#### Exercise directions
Return exactly the final stretch of the records below, opening with the line that contains "Exercise. Mark the green" and closing with the last line.

#### Provided data

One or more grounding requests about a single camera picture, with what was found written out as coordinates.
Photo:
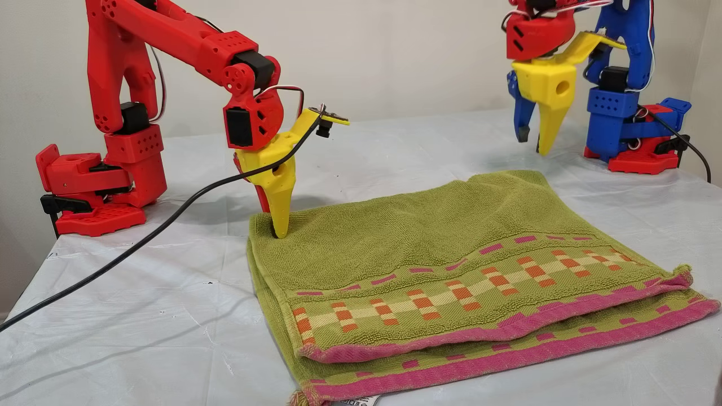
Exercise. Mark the pale blue table cover sheet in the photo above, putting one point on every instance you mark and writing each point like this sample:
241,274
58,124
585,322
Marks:
141,338

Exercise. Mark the camera on blue arm gripper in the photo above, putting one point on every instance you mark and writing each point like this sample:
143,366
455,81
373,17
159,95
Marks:
601,52

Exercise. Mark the camera on red arm gripper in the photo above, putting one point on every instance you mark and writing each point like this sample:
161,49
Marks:
323,129

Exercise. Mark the green towel with pink border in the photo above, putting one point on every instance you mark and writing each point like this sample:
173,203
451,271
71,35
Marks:
423,225

#### Task answer
Exercise. Mark the green towel with pink border in the photo above, putting one point on every instance you mark and writing each point like this sample:
173,203
451,271
71,35
Marks:
423,225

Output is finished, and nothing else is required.